I cannot deny that I was disappointed at the end of the debate. Trump ought to have put her away with so many issues opened up for which there are answers aplenty. He went after her in the first half and drove her to the edge of the field but then let her back.

So let me think about this a bit more. First, the totally one-sided “moderating” really is irritating. The issues that will matter looking forward for the next four years do not include where Obama was really born or what Donald Trump shows on his tax form. These are not policy matters and do not much matter. What counts are the things that were not touched, such as Benghazi, her public email server which has allowed every foreign intelligence agency to read every email she sent, the open border that is not being sealed off and would not be by Clinton, her inveterate lying on everything, large and small. These were not brought into the mix by the moderator.

Second, I think Trump is conscious of the Romney experience. Romney won the first debate and then didn’t win the election. If there is anything that Trump has shown, it is that he gets his timing right. I thought he let her off the hook in a number of places which he ought to have driven a Panzer division through, but didn’t. I don’t know if it was deliberate, but on purpose or not, he will be back for the second and third events. What did Hillary learn from this? Nothing that I think can help her, while Trump learned a lot.

Third, the Trump I saw was not the Trump I believe he can be. The Trump others saw for the first time was, however, someone who does not scare the horses and had as presidential a look about him as one could wish.
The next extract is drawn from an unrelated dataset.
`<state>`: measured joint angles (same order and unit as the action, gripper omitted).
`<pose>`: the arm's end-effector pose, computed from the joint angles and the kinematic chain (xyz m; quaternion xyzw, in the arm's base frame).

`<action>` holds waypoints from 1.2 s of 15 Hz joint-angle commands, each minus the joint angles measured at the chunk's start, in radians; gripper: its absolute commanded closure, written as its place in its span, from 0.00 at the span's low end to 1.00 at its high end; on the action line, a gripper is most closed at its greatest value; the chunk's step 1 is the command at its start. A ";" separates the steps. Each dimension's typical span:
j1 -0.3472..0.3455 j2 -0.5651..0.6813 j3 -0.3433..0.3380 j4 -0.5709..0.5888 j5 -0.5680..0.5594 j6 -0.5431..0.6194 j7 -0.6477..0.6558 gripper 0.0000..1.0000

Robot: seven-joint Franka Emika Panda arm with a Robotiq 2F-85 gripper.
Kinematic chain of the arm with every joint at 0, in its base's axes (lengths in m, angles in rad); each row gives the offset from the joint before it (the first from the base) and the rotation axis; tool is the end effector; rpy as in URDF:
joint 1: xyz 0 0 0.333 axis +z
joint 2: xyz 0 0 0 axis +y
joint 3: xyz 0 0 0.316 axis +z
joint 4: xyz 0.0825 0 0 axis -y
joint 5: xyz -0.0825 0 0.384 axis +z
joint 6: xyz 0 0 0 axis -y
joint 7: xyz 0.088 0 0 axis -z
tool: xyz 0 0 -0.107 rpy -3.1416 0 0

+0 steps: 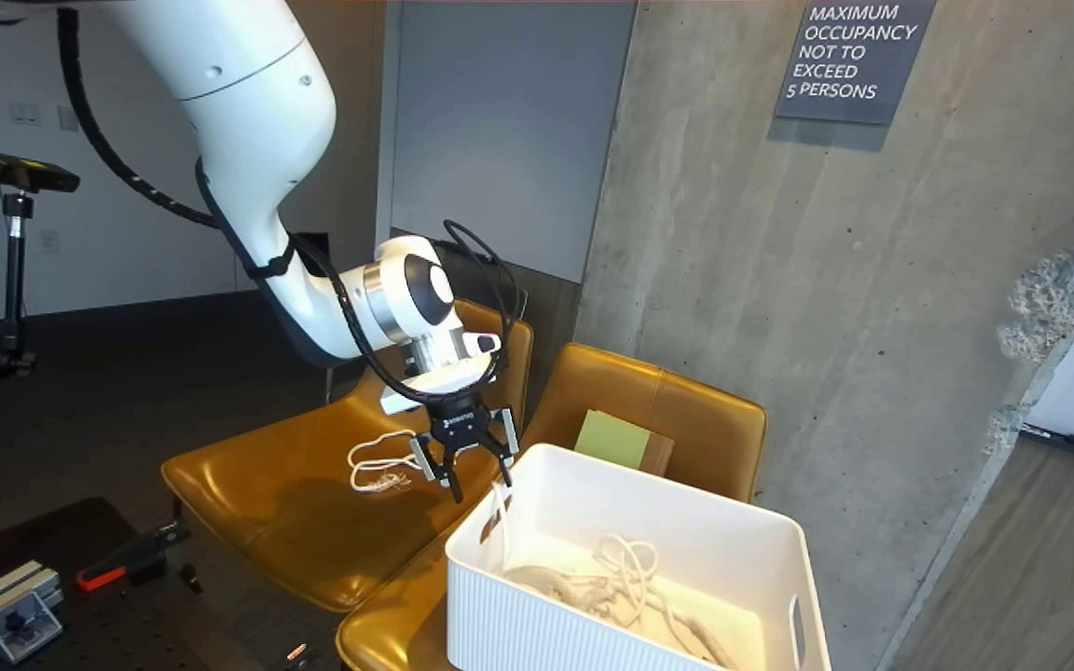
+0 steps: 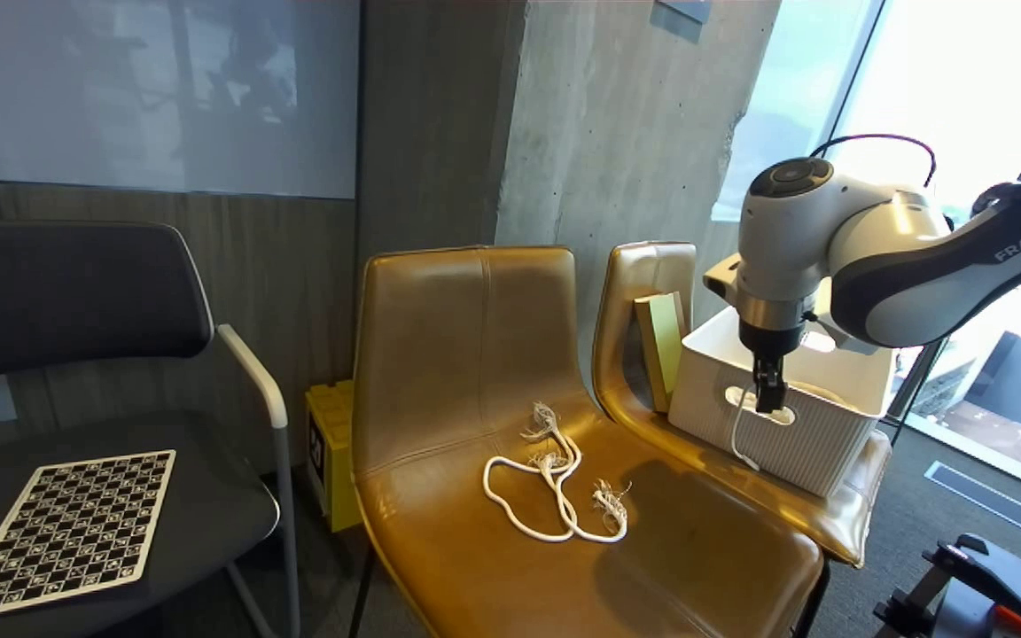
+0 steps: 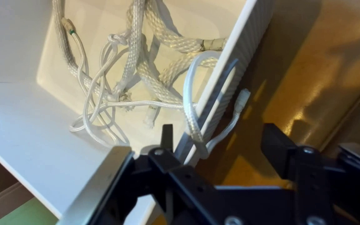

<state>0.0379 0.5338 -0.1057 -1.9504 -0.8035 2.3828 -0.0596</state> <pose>0.6095 -0.0468 0.1980 0.9111 0.2983 -0.0691 0.2758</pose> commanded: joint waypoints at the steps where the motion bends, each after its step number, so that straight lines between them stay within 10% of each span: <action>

That Trump has won every one of the online polls asking who won the debate says something about the common expectation which he more than seems to have filled.
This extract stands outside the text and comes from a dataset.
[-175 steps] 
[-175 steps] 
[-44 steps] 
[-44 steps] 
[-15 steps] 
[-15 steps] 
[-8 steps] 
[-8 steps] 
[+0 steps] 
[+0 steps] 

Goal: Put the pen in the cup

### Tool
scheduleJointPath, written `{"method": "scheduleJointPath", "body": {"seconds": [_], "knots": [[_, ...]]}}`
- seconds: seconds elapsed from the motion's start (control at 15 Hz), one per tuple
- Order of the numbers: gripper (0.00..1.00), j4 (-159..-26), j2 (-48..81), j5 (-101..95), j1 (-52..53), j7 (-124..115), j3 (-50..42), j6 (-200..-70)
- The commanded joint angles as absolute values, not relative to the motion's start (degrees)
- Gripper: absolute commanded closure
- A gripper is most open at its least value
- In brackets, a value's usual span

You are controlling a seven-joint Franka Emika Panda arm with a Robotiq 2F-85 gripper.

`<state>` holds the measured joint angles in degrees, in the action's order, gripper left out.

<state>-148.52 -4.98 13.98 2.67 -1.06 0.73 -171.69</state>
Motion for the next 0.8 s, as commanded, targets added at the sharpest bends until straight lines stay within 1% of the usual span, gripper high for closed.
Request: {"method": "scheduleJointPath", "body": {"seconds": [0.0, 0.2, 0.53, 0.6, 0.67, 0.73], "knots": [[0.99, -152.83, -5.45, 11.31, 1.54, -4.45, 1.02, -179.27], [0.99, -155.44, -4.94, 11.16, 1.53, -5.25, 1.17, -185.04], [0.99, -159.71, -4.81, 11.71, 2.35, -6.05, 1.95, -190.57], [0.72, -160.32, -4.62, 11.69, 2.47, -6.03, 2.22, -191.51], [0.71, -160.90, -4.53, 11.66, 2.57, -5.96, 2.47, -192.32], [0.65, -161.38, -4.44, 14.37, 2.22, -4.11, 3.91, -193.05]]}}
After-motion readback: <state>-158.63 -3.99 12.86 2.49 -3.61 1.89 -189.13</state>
Fourth, Hillary’s desire to raise taxes on “the rich” and increase the minimum wage are massive disasters that would ruin the working lives of many, especially those at the bottom. Trump, on the other hand, wants to lower taxes and remove regulations on business. Hillary panders to the ignorant while Trump has a more sophisticated view of how a capitalist system works. It is not a zero-sum game in the way it is discussed by Clinton. Adding to that, his aim to re-negotiate the various trade deals, and have others contribute to the cost of their defence by the United States. These are the kinds of changes that really can make the American economy succeed. Nothing that Hillary says or has ever done, makes you think she has much of an idea how things work, other than via various forms of patronage and corruption.

In all, I wish it had been more of a win for Trump. But on this very day the electoral college for the first time rolled in his favour. He has till the start of November to build on what he has achieved, and there is no reason to think he cannot do what needs to be done. And there is always the possibility that the people who are voting understand that they are not selecting a debating team but who will lead their nation for the next four years during one of the most perilous times in its history.